Nettoyer le ciel, laver  l'eau, décrasser la terre, abandonner sa voiture, figer  le nucléaire, ramasser les ours blancs, éteindre en  partant, veiller à la paix, contenir l'avidité, trouver  des fraises à côté de chez soi, ne pas sortir la nuit pour  les cueillir toutes, en laisser au voisin, relancer la  marine à voile, laisser le charbon là où il est, "attention, ne nous laissons pas tenter, laissons ce  charbon
tranquille" récupérer le crottin, pisser dans les champs (pour le phosphore, on n'en a plus, on  a tout pris dans les mines, on s'est quand même bien  marrés).
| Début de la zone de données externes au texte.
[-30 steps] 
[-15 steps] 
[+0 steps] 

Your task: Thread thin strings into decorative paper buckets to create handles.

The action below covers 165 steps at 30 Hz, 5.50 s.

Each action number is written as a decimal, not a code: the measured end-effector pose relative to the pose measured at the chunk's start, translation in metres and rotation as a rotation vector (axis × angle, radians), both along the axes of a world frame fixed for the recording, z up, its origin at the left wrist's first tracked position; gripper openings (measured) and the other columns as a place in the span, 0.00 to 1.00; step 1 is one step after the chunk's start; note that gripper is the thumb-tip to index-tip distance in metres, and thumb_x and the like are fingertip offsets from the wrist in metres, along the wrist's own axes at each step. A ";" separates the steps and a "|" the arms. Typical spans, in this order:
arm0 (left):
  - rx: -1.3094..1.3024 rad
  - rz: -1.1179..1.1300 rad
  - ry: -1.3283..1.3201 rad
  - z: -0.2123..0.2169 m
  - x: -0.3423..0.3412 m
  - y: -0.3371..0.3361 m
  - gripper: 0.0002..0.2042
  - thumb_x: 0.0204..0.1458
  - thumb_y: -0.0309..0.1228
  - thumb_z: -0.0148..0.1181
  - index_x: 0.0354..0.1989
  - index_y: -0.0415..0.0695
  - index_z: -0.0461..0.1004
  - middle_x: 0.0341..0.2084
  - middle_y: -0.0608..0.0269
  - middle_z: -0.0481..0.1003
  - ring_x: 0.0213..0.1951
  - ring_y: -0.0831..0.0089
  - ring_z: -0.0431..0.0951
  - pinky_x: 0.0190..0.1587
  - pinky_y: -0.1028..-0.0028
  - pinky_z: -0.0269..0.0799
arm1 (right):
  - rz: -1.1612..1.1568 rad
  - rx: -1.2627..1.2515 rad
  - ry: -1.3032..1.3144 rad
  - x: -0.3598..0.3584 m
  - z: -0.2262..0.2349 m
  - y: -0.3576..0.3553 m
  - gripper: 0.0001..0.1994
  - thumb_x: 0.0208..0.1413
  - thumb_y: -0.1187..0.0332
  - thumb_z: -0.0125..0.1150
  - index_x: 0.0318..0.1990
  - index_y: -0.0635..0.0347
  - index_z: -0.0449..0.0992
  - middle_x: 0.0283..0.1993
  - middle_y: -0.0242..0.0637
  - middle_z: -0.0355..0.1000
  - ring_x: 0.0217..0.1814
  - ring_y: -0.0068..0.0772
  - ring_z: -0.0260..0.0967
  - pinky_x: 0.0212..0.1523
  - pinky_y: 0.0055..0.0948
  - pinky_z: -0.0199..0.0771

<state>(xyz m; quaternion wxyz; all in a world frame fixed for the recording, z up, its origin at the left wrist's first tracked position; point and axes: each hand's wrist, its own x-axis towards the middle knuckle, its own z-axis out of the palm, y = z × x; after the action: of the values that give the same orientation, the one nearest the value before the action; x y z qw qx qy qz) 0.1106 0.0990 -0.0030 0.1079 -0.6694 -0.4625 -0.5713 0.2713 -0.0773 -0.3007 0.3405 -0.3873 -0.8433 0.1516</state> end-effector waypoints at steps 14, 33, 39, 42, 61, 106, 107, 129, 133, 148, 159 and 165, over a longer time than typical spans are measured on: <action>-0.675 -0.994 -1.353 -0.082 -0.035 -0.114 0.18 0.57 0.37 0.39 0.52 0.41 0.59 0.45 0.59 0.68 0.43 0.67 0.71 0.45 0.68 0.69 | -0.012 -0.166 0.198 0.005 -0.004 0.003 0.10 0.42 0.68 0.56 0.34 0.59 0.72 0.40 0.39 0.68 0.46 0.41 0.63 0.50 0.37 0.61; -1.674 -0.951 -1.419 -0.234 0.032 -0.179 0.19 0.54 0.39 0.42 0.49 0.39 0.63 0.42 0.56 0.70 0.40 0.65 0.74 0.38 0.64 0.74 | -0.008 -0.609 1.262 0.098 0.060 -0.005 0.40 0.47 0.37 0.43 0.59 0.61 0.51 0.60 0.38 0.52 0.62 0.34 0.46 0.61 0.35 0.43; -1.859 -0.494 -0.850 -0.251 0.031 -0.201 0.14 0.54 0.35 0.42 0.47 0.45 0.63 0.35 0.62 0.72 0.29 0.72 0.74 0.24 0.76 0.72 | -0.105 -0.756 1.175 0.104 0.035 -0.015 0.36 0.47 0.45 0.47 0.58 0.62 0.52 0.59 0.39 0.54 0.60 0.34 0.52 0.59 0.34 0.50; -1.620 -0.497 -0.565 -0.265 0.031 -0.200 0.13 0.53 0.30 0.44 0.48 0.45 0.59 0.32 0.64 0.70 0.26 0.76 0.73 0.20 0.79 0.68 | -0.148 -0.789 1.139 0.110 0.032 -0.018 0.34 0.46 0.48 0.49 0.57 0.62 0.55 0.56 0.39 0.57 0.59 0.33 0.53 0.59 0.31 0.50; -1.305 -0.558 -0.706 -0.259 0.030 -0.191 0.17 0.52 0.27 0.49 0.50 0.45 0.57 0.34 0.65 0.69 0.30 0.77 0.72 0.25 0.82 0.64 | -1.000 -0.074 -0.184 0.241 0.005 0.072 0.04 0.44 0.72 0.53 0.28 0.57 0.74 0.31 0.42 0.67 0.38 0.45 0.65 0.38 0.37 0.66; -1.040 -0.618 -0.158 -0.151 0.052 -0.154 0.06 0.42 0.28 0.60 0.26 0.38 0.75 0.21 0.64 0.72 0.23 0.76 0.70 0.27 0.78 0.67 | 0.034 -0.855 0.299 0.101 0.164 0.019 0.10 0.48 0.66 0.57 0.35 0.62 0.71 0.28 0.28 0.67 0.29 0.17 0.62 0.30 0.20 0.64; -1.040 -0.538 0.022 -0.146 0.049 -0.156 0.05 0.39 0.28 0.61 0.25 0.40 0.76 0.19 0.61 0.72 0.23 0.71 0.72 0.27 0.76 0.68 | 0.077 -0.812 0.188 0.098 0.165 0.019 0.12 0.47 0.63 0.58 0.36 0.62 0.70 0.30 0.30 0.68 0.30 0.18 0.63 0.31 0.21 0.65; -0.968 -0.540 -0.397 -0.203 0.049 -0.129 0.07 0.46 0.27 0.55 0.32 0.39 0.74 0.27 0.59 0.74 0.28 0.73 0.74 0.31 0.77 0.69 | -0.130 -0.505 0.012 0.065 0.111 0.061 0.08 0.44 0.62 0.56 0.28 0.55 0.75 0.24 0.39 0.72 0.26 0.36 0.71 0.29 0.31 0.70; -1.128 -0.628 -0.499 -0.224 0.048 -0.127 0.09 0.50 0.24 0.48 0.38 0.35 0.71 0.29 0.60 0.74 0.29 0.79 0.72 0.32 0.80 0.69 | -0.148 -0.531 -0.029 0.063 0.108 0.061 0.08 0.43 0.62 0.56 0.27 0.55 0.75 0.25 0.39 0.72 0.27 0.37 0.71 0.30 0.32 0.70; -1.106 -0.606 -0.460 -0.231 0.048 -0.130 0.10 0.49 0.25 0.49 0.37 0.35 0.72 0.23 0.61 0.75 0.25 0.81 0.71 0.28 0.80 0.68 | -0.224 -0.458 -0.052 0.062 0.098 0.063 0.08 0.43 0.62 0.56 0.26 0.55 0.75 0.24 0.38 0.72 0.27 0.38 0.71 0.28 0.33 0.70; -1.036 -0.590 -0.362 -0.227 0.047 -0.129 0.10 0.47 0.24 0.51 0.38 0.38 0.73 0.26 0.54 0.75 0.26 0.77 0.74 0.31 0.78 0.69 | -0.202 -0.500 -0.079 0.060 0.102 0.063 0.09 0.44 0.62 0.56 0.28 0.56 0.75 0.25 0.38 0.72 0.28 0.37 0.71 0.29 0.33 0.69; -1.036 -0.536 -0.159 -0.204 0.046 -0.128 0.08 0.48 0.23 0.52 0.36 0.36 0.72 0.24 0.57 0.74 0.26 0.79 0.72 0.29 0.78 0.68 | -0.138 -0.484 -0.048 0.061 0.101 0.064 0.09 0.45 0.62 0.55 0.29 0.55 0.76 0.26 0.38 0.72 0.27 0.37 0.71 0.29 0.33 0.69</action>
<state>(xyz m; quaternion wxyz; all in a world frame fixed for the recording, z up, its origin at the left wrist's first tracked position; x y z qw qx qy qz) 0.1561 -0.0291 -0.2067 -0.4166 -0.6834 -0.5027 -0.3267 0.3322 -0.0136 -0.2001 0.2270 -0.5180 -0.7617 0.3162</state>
S'efforcer. Réfléchir, même.
Et, sans  vouloir offenser avec un terme tombé en désuétude, être  solidaire.
Avec le voisin, avec l'Europe, avec le  monde.
Colossal programme que celui de la Troisième  Révolution.
Pas d'échappatoire, allons-y.


Encore  qu'il faut noter que récupérer du crottin, et tous ceux  qui l'ont fait le savent, est une activité foncièrement  satisfaisante.
Qui n'empêche en rien de danser le soir  venu, ce n'est pas incompatible.
A condition que la  paix soit là, à condition que nous contenions le retour de  la
barbarie "une autre des grandes spécialités" de  l'homme, sa plus aboutie peut être.
A ce prix, nous  réussirons la Troisième révolution.
A ce prix nous  danserons, autrement sans doute, mais nous danserons  encore.